Hey Tom, sorry I must’ve missed your thread, just catching up now.
heres the link to the thread I posted a replacement motor for the bilge blowers
unfortunately the product is no longer available but hopefully with the specs listed on the old listing you will be able to source a new supplier. I will mic some more specs like the distance of mounting holes and post them when i get them.
Well DOW friends; Unless lighting strikes between now and 5;00 tonight, I am out of the trip to Argos.
I haven’t tried building a fire in it since working on the cyclone, cooling rails, and hay filter, I did take a couple of rides on that liquid stuff. With the valve closed so the truck had to breath through gasifier, I still got high readings on both the cooling rails and the grate area. I laid down and thought about it because of course my mind would not sleep. I opened a valve to allow air to the nozzles, directly and bypass the heat exchanger. No difference. Then I opened the hopper liid as Paul and JO suggested. STILL no difference. Now how can that be. 12 inches water at the grate with the hopper lid open.
So for right now I am burned out You all have fun. I sure wanted to talk to the guys on the darker side. That seems to be where everything is happening right now. TomC
Hi TomC
Your grate.
What grid openings please.
Is it an all gasses flow-trough type? Pure Inbert/Gek/others
Or does it need off the edges, by-passing flow capability too? WK/Victory’s/others
Oh doe-di-odoe!!! The saga of the woodgas goes on. Today while running the Kirby with no “fire” in the hopper I held a piece of plastic to the mouth where the air gets pulled in and the vacuum pulled the plastic in very quickly. So then I opened the lid and put a piece of plastic across the hopper opening. With the Kirby pulling 5 inches of water on the grate, it sucked the plastic down tight. My conclusion is---- I am pulling good vacuum. More than I have ever before. I did have the engine air cleaner off this winter and sealed it up “tighter than a fat girls socks:” I worked on it until I got it where if I put my hand over the “horn” of the air cleaner, it would kill the engine.
Ok so I put in some wood and “fired” up the hopper. I drove it about 20 miles. I don’t have an “richness” gage so I drove it trying to hold the vacuum to 10 inches of water on the cooling rail and 5-7 inches in the hopper. My thinking was that pulling more vacuum would be like “over pulling”. It ran pretty good, but a couple of times it got to stuttering so I richened the mix by closing the air and increasing the vacuum up to 15 and 8 in. The temperature went up to about 1500 F I use to run at about 900 F.
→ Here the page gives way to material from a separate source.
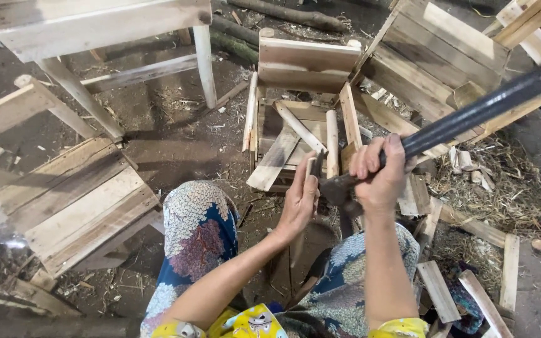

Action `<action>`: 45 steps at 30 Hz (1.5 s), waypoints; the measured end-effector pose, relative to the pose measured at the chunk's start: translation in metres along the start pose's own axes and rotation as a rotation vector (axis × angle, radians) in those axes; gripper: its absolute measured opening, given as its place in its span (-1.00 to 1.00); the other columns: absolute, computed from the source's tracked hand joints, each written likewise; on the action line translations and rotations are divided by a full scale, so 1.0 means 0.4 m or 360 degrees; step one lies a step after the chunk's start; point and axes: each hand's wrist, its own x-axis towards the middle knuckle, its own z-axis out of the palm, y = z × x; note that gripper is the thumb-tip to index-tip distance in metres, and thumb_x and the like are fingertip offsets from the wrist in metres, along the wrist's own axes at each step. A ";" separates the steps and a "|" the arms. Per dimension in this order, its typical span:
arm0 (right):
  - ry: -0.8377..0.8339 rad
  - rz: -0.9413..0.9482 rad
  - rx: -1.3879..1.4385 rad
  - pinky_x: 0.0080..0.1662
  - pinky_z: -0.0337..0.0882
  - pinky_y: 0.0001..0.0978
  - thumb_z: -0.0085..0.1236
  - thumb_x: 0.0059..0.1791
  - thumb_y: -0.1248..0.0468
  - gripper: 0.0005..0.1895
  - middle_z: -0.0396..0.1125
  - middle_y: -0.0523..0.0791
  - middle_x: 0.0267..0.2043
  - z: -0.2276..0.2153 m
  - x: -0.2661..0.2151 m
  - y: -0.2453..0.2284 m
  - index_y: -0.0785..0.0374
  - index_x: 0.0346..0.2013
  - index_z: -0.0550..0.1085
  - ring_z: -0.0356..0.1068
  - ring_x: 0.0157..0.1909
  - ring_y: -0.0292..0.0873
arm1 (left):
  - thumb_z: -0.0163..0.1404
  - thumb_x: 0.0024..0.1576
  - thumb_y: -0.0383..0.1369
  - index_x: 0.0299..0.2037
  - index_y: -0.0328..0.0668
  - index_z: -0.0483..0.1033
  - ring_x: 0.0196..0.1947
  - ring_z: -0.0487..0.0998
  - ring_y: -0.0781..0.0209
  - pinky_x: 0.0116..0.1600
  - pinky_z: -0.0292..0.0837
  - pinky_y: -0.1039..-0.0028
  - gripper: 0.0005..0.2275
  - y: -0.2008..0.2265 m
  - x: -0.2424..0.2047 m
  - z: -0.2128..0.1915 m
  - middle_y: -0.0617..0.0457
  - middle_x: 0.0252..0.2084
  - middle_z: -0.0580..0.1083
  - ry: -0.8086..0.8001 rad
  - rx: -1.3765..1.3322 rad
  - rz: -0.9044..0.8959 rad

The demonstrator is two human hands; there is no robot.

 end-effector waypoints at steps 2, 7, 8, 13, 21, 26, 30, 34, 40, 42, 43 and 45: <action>-0.0192 0.0209 0.0002 -0.69 0.15 -0.49 -0.27 0.08 0.13 -0.67 -0.13 -0.27 -0.81 -0.070 0.020 0.015 0.01 -0.59 0.13 0.00 -0.84 -0.31 | -0.38 0.22 -0.04 0.31 0.24 0.09 -0.51 0.48 0.09 -0.48 0.35 0.27 -0.56 -0.060 0.012 -0.014 -0.17 -0.52 0.41 -0.0207 0.0255 0.0165; -0.0330 0.0471 0.0106 -0.67 0.17 -0.47 -0.25 0.08 0.10 -0.76 -0.14 -0.27 -0.79 -0.118 0.037 -0.014 0.02 -0.46 0.17 -0.01 -0.83 -0.30 | -0.21 0.19 -0.14 0.30 0.29 0.11 -0.26 0.46 -0.04 -0.16 0.38 0.14 -0.57 0.008 -0.016 -0.056 -0.22 -0.30 0.46 -0.0505 0.0427 0.0166; -0.0371 0.0538 0.0124 -0.64 0.18 -0.47 -0.21 0.08 0.08 -0.76 -0.14 -0.27 -0.79 -0.116 0.037 -0.023 0.01 -0.45 0.15 -0.02 -0.82 -0.30 | -0.17 0.19 -0.18 0.30 0.26 0.12 -0.46 0.42 0.12 -0.28 0.36 0.24 -0.57 0.000 -0.018 -0.059 -0.19 -0.52 0.44 -0.0568 0.0445 0.0132; -0.0361 0.0658 0.0116 -0.63 0.16 -0.45 -0.20 0.08 0.08 -0.75 -0.14 -0.27 -0.79 -0.130 0.031 -0.034 0.02 -0.46 0.14 -0.01 -0.81 -0.29 | -0.10 0.16 -0.22 0.30 0.27 0.11 -0.53 0.36 0.20 -0.33 0.34 0.32 -0.53 0.010 -0.018 -0.061 -0.09 -0.58 0.43 -0.0686 0.0457 0.0092; -0.0213 0.0750 0.0097 -0.61 0.15 -0.42 -0.14 0.06 0.10 -0.75 -0.15 -0.27 -0.78 -0.128 0.020 -0.076 0.03 -0.48 0.17 -0.02 -0.80 -0.28 | -0.16 0.20 -0.28 0.34 0.19 0.03 -0.60 0.33 0.19 -0.37 0.35 0.34 -0.53 0.023 0.017 -0.093 -0.04 -0.61 0.42 -0.0970 0.0538 0.0043; -0.0345 0.0926 0.0167 -0.61 0.13 -0.48 -0.15 0.05 0.06 -0.74 -0.17 -0.32 -0.77 -0.160 0.028 -0.082 0.03 -0.48 0.15 -0.03 -0.80 -0.34 | -0.16 0.18 -0.35 0.31 0.13 0.08 -0.48 0.47 -0.04 -0.23 0.41 0.14 -0.54 0.074 0.028 -0.119 -0.40 -0.18 0.49 -0.1354 0.0586 -0.0012; -0.0319 0.0992 0.0294 -0.63 0.09 -0.53 -0.16 0.06 0.08 -0.74 -0.19 -0.34 -0.77 -0.186 0.028 -0.073 0.04 -0.48 0.14 -0.06 -0.80 -0.38 | -0.20 0.18 -0.29 0.28 0.06 0.09 -0.16 0.48 -0.28 -0.02 0.37 -0.07 -0.58 0.109 0.010 -0.106 -0.35 0.13 0.33 -0.1482 0.0538 -0.0018; -0.0287 0.0909 0.0294 -0.61 0.11 -0.56 -0.18 0.08 0.08 -0.73 -0.18 -0.36 -0.76 -0.198 0.026 -0.083 0.01 -0.48 0.12 -0.05 -0.79 -0.41 | -0.23 0.22 -0.21 0.34 0.09 0.00 -0.69 0.19 0.36 -0.63 0.31 0.56 -0.54 0.118 -0.004 -0.091 0.02 -0.58 0.26 -0.1281 0.0062 -0.0239; -0.0195 0.0877 0.0398 -0.61 0.10 -0.60 -0.19 0.08 0.08 -0.73 -0.20 -0.35 -0.76 -0.217 0.020 -0.083 0.00 -0.50 0.15 -0.07 -0.79 -0.42 | -0.20 0.21 -0.18 0.37 0.23 -0.16 -0.84 0.17 0.35 -0.75 0.28 0.54 -0.47 0.031 0.010 -0.081 -0.01 -0.67 0.19 -0.1096 -0.0660 -0.0652; -0.0187 0.0856 0.0388 -0.62 0.11 -0.60 -0.19 0.08 0.09 -0.72 -0.19 -0.35 -0.77 -0.214 0.016 -0.072 -0.01 -0.51 0.16 -0.07 -0.79 -0.42 | -0.21 0.22 -0.21 0.37 0.25 -0.20 -0.85 0.19 0.34 -0.74 0.29 0.52 -0.46 0.033 0.008 -0.081 -0.02 -0.67 0.18 -0.1059 -0.0743 -0.0730; -0.0198 0.0824 0.0327 -0.62 0.10 -0.57 -0.20 0.07 0.08 -0.72 -0.19 -0.35 -0.78 -0.204 0.015 -0.069 -0.02 -0.52 0.15 -0.08 -0.80 -0.40 | -0.21 0.21 -0.29 0.37 0.26 -0.21 -0.84 0.20 0.33 -0.73 0.32 0.50 -0.45 0.036 0.008 -0.081 -0.02 -0.66 0.19 -0.1017 -0.0767 -0.0770; -0.0209 0.0794 0.0266 -0.63 0.09 -0.55 -0.21 0.07 0.08 -0.72 -0.19 -0.34 -0.79 -0.193 0.014 -0.056 -0.03 -0.53 0.15 -0.08 -0.81 -0.38 | -0.21 0.21 -0.36 0.37 0.27 -0.22 -0.83 0.22 0.32 -0.71 0.35 0.48 -0.44 0.047 0.008 -0.076 -0.03 -0.65 0.19 -0.0973 -0.0791 -0.0811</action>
So now what??? I will put more wood in and take an other ride hoping that maybe the char bed will tighten up a little and lower the temp. WK says a gasifier uses about 3 time the amount of wood that it should during the time he is settling the char bed. That must mean he is “burn” more wood which would mean more heat???
Steve; My grate is made of 3/8 th rebar. There is about 3/8 th. space between bars. It is mounted solid and the opening between the grate and the ring that contains the reduction area char is about 1/2 to 3/4 inch. So the char can go off the side of the grate, but it has to be so mall enough to pass through that space. Hope that explains it.
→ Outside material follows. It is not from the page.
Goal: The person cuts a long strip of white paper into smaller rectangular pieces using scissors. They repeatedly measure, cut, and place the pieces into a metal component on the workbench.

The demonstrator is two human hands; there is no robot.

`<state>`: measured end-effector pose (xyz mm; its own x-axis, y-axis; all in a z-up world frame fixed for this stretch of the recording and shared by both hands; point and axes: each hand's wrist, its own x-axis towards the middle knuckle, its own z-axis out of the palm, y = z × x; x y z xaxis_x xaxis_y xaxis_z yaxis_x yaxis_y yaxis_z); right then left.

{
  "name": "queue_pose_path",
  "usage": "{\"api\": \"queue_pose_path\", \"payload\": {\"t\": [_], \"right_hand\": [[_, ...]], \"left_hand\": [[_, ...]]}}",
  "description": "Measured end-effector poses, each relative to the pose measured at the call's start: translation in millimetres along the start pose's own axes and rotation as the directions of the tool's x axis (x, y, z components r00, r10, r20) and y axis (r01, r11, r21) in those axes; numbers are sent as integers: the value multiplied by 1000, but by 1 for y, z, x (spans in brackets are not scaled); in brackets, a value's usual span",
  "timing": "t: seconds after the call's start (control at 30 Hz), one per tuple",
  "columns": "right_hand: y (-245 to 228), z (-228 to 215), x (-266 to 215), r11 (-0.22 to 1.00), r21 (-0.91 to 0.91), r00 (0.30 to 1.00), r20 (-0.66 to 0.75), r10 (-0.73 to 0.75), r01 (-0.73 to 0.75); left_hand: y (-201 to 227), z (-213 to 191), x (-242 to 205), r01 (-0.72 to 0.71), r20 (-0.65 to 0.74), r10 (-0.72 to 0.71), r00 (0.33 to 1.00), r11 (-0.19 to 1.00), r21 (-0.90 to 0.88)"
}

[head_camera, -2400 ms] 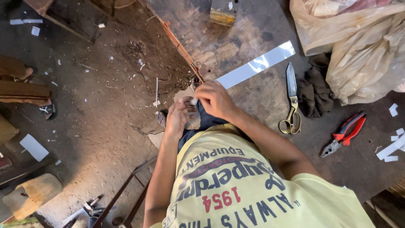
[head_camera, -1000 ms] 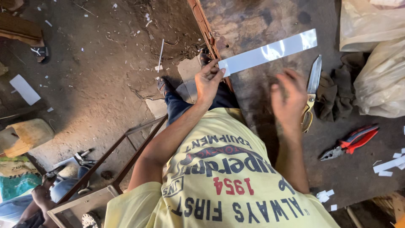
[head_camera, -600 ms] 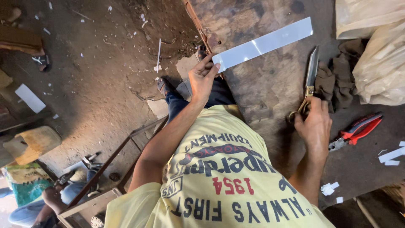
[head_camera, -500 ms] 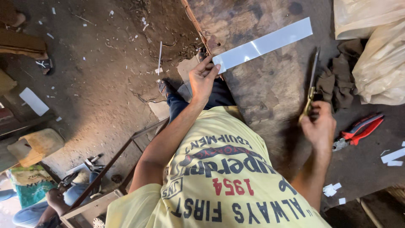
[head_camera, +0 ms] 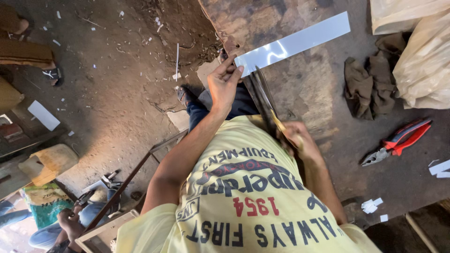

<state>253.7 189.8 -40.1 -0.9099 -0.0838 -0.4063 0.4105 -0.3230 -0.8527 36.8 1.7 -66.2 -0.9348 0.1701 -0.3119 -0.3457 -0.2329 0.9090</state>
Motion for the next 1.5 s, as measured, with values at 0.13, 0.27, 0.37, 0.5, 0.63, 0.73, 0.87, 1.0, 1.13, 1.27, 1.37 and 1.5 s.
{"api": "queue_pose_path", "payload": {"t": [0.13,0.27,0.37,0.5,0.63,0.73,0.87,1.0,1.13,1.27,1.37,1.5], "right_hand": [[-8,27,25,1000,-9,997,-79,-5,4],[-23,37,34,999,-25,995,-87,41,-43],[-28,40,36,997,-63,995,-93,35,-41],[-32,44,37,990,-92,985,-146,94,-108],[-34,47,38,982,-132,975,-196,109,-136],[-37,49,38,977,-147,971,-208,121,-153],[-41,50,39,979,-161,976,-198,89,-122],[-40,50,39,972,-189,974,-202,101,-140],[-37,50,38,970,-202,975,-202,94,-135],[-52,33,42,909,-404,961,-275,-10,-106],[-86,12,34,591,-780,893,-398,-211,-208],[-128,9,18,186,-981,820,-155,-551,-60]], "left_hand": [[8,5,-3,-16,-1,16,1000,1000,22],[14,6,-6,-20,-3,21,1000,998,61],[15,7,-8,-27,-4,27,1000,996,82],[16,6,-9,-38,-13,40,999,988,153],[13,5,-9,-22,-14,24,1000,991,135],[12,5,-9,-26,-2,27,1000,991,133],[10,4,-5,-26,22,24,999,995,101],[8,2,-2,16,33,-20,999,993,116],[6,3,-2,33,41,-36,999,996,89],[13,3,4,48,111,-54,992,997,58],[26,-2,1,12,247,-6,969,1000,-21],[43,1,-1,17,381,-3,924,999,-35]]}}
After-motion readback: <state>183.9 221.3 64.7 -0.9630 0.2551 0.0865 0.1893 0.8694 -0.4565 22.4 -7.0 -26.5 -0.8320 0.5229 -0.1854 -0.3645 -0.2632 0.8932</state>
Anyways, I see my lopper lid is leaking when I shut down. I will work on that ( to seal another possible leak) then take it for a noter ride and either it will hold up for a trip or I will melt it down right here at home. Next installment to come. Tomc
Tomc
I’m running dino round trip this year so another $20 given to you to help you get there isn’t going to kill me. Let’s see how many likes this post gets which will mean fellow contributions to your cause.
Thanks Tom It isn’t the money or hating the dino companies so much I won’t give them the money. My truck is a $600 beater with a heater and should not be on such long trips. BUT if it was running on wood I would take the chance.Without wood in it, I just get depressed. Thanks again TomC
OK Tom, if you gasoline your truck to Argos you’ll be back to woodgas in no time. Think of it that way. Think of all the wood smoke smells you’ll miss…
For you stay at home Gasers; I put another 35 or so miles on the truck It was kind of crazy. I was switching out the hopper lids and poked around in the hopper and there was still the sent of smoke. So I got in and tried to start it. It would barely run on gasoline. Kept sputtering. It got so bad the engine would not stay running. I was pulling on the gasifier thinking I was pulling the temperature and the gas back to life. Finally the truck started running on smoke. I let it die and headed to get some more wood for another test drive. As I passed the back of the truck I got gagged by smoke. I looked up and the hopper lid had been open all this time. I put two more bags of wood in and took it as I said for about 35 miles. The temperature by the grate got up to 1800 F. I figured “kill or cure” and kept driving until I knew I would be almost out of wood by the time I got home. It ran fairly well but I did feel the gas was “week”. I don’t know if I mentioned when I cleaned the ash out the other day there was no white ash in it. I just can’t think it is and air leak. TomC
Hi Tom
have you checked the air mix valve at the breather, something might have happen and it staying closed more than you think, that would make it pull a lot of vacuum on the gasifier. also make it run bad on gasoline.